Using scikit-learn’s load_iris() function, this program loads the Iris dataset while allocating the feature data to X and the target labels to y. A well-liked dataset for classification problems in machine learning is the Iris dataset.

Splitting Data into Train and Test Sets

Python3




# Splitting data set into train & test
X_train, X_test, y_train, y_test = train_test_split(
    X, y, test_size=0.2, random_state=42)

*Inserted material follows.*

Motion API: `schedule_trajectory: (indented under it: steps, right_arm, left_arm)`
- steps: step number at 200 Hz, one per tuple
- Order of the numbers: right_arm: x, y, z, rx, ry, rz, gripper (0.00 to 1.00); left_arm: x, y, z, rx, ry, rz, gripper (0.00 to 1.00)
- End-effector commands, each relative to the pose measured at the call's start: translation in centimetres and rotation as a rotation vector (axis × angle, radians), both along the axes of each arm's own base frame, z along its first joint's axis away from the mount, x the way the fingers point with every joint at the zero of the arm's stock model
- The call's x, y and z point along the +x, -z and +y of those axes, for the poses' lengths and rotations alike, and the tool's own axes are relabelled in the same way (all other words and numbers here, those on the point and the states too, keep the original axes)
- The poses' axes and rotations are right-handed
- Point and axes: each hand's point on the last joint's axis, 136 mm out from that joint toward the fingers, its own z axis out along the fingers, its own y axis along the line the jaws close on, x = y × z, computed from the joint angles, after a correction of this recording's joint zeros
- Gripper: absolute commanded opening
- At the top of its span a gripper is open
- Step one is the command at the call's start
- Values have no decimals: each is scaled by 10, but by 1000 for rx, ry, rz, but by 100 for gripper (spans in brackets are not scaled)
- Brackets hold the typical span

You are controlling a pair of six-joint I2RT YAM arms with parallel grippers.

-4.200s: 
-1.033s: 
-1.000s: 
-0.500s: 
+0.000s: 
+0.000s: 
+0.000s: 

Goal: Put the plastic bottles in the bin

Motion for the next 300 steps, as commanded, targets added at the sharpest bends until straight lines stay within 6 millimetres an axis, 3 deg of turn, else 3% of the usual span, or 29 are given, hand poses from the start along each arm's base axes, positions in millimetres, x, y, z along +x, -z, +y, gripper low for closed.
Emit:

Using train_test_split() from scikit-learn, this code divides the loaded dataset (X and y) into training and testing sets. By fixing the random seed, the random_state option ensures repeatability while the test_size parameter determines the percentage of data to be allotted to the test set (20% in this case).

Feature Scaling

Python3




# Creating Object
scaler = StandardScaler() 
# Standardizing the features
X_train = scaler.fit_transform(X_train) 
X_test = scaler.transform(X_test)


To standardize the feature data, this code creates an object scaler called StandardScaler. To standardize the data, the fit_transform() method applies to the training set (X_train) and computes the mean and standard deviation of each feature. Then, using the transform() method, the identical transformation is applied to the test set (X_test), ensuring that both sets are uniformed based on the statistics from the training set. For many machine learning algorithms to work well, features must have sizes that are similar, hence this standardization procedure is crucial.

Model Development

Python3




# Creating (MLP) classifier
clf = MLPClassifier(hidden_layer_sizes=(64, 32), max_iter=1000,
                    random_state=42)


The MLPClassifier class from scikit-learn is used in this code to generate an instance of the Multi-Layer Perceptron (MLP) classifier. The neural network’s architecture is specified by the hidden_layer_sizes argument, which is set to a tuple (64, 32), which indicates that there are two hidden layers, each with 64 and 32 neurons. The solver’s maximum number of iterations is indicated by the max_iter parameter, which is set to 1000. For repeatability, random_state is set to 42.

Training the model and Prediction

Python3




# Training the model
clf.fit(X_train, y_train)
# Making prediction
y_pred = clf.predict(X_test) 


This code uses the fit method to train an MLP classifier (clf) utilizing standardized training data (X_train) and labels (y_train). Then, using the trained model, predictions are made on the test data (X_test), and the predicted labels are saved in the variable y_pred.

Evaluation of the model

Python3




# Determining Accuracy
accuracy = accuracy_score(y_test, y_pred)
print(f"Accuracy: {accuracy:.2f}")


Accuracy: 0.97

The scikit-learn accuracy_score function is used in this code to determine the precision of the MLP classifier’s predictions (y_pred) on the test data (y_test). The final accuracy value, which has two decimal places for reading, is then written to the console.

Conclusion

In conclusion, Scikit-Learn’s MLPClassifier was used to create the supervised neural network model, which is a potent tool for a variety of machine learning applications. This adaptable model provides flexibility in network architecture design and hyperparameter tuning, enabling it to accommodate varied dataset kinds and challenging challenges. Data loading and preprocessing are the first steps in the procedure, which also involve dividing the dataset into training and testing sets and standardizing characteristics to guarantee uniform scaling. Through parameters like hidden_layer_sizes, activation, solver, learning_rate, and max_iter, the MLPClassifier allows for customisation. The network’s capacity, training rate, and convergence behavior are affected by these parameters. Once the model has been trained, it can make predictions on fresh, unobserved data by fitting it to the training data. Its performance is evaluated using criteria like accuracy and F1-score. The supervised neural network model has successfully completed a number of classification tasks, and its versatility, along with meticulous parameter tuning, enables it to perform well in challenging, real-world situations.